(What needs to be done)
Return the stretch from the line with "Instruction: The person" through the line with "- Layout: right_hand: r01" in the data below, character for character, skipping all pictures.
--- Excerpted records ---
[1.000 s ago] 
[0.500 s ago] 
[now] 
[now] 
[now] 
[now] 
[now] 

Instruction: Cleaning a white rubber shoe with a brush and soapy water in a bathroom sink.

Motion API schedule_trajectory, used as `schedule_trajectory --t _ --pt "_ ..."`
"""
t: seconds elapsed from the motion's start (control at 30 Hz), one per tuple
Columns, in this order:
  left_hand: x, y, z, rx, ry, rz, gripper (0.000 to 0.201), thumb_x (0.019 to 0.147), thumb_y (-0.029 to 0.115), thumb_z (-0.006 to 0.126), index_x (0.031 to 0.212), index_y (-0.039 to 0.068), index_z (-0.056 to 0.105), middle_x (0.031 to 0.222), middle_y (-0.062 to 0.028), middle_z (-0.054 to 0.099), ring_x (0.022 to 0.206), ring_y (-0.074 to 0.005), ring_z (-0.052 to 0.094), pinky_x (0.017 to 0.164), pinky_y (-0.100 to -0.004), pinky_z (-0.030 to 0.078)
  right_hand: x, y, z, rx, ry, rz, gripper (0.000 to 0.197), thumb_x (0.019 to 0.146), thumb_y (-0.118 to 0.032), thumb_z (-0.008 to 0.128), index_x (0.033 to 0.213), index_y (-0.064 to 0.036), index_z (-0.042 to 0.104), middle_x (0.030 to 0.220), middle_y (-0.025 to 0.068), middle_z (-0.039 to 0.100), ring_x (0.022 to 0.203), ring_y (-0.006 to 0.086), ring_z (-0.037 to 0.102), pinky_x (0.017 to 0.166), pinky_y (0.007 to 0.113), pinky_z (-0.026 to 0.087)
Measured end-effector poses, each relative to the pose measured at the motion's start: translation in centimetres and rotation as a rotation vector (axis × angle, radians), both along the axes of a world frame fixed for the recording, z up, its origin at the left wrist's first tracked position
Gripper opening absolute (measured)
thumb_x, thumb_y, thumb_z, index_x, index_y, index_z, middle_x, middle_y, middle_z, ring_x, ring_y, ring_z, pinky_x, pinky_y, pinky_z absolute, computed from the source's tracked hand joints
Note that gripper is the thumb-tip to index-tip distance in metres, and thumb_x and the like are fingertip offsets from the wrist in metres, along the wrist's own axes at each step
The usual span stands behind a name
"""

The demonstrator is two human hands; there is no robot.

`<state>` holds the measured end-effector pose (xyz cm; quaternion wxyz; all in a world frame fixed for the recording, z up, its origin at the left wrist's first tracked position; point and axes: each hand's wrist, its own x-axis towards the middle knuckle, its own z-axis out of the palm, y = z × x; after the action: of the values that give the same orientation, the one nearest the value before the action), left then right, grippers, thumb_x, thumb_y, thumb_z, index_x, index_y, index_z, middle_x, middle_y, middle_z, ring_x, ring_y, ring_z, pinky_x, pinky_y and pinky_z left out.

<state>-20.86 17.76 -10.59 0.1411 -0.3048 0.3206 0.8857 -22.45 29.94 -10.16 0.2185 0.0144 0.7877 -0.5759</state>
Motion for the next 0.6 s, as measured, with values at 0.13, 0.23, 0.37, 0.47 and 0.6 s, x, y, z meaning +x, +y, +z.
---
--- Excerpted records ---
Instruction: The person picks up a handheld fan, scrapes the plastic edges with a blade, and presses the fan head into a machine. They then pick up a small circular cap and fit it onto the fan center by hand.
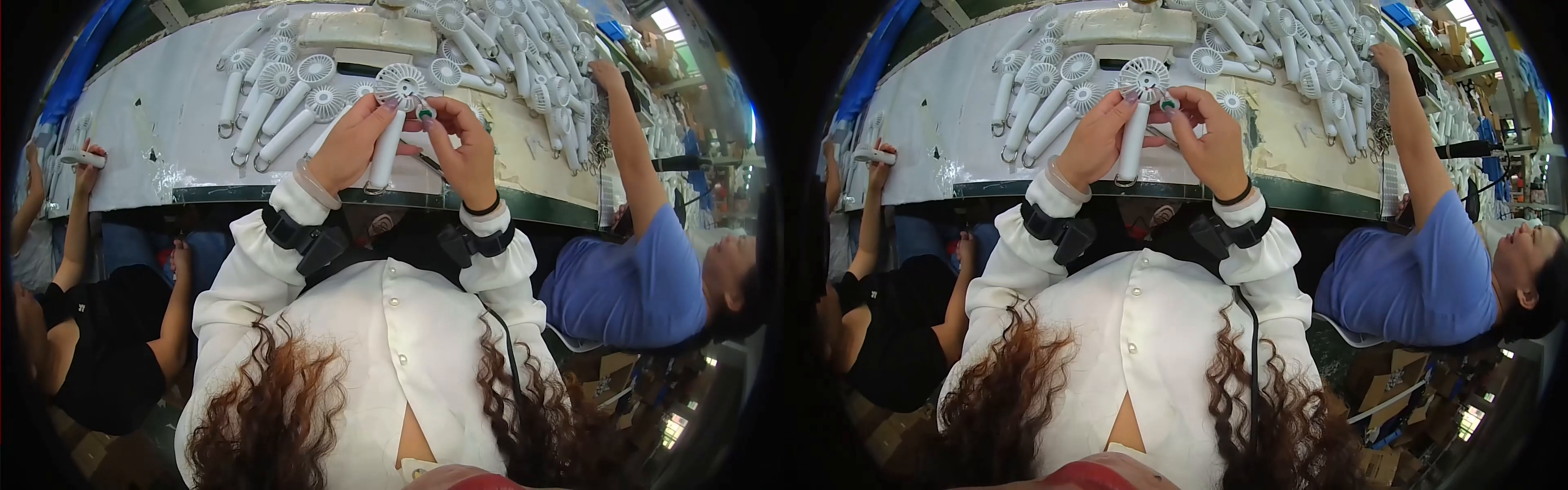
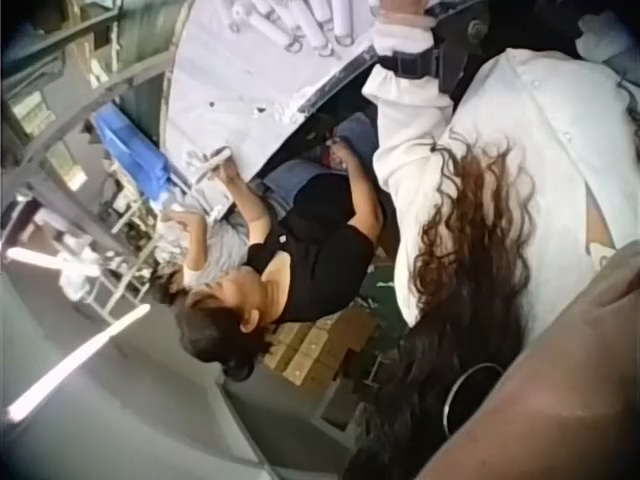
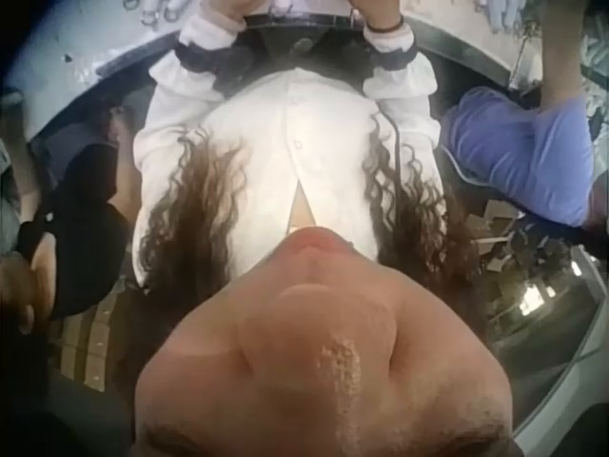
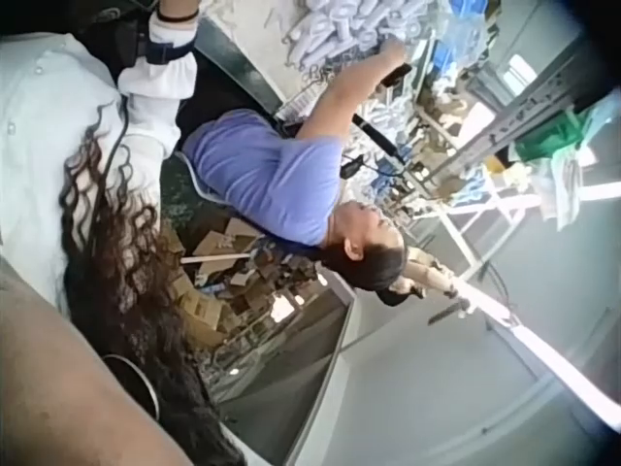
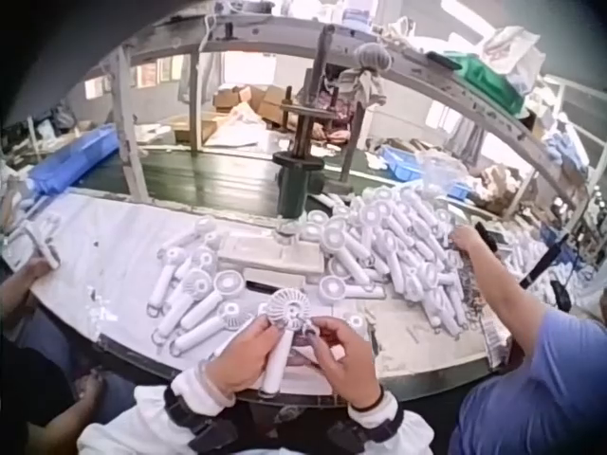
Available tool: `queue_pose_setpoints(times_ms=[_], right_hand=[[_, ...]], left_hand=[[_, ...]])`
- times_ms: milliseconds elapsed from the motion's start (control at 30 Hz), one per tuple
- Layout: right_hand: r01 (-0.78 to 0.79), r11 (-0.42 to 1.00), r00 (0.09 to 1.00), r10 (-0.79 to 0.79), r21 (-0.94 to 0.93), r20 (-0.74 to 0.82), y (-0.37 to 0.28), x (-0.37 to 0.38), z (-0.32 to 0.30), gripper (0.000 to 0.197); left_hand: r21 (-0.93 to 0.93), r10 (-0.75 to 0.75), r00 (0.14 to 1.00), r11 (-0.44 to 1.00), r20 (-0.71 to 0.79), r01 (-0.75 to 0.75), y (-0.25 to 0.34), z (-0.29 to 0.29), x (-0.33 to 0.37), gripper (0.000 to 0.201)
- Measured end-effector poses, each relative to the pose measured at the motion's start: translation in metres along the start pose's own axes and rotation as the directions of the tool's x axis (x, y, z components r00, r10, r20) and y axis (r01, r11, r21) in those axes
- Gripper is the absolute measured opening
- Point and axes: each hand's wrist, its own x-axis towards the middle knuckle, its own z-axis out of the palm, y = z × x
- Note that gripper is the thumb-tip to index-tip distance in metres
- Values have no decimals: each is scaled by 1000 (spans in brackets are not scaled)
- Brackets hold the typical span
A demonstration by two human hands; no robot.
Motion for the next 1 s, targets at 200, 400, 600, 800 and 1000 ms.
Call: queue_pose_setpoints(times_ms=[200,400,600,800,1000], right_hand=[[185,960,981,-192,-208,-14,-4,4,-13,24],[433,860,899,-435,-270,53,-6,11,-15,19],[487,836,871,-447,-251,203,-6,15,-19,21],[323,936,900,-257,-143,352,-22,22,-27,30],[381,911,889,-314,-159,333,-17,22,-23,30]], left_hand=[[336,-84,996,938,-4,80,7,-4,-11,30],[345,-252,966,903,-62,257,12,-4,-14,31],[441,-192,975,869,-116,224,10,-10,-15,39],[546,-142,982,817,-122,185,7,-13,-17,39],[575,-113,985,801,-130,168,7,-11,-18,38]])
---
(Solution for this exercise)
Instruction: The person picks up a handheld fan, scrapes the plastic edges with a blade, and presses the fan head into a machine. They then pick up a small circular cap and fit it onto the fan center by hand.
Available tool: `queue_pose_setpoints(times_ms=[_], right_hand=[[_, ...]], left_hand=[[_, ...]])`
- times_ms: milliseconds elapsed from the motion's start (control at 30 Hz), one per tuple
- Layout: right_hand: r01 (-0.78 to 0.79), r11 (-0.42 to 1.00), r00 (0.09 to 1.00), r10 (-0.79 to 0.79), r21 (-0.94 to 0.93), r20 (-0.74 to 0.82), y (-0.37 to 0.28), x (-0.37 to 0.38), z (-0.32 to 0.30), gripper (0.000 to 0.197); left_hand: r21 (-0.93 to 0.93), r10 (-0.75 to 0.75), r00 (0.14 to 1.00), r11 (-0.44 to 1.00), r20 (-0.71 to 0.79), r01 (-0.75 to 0.75), y (-0.25 to 0.34), z (-0.29 to 0.29), x (-0.33 to 0.37), gripper (0.000 to 0.201)

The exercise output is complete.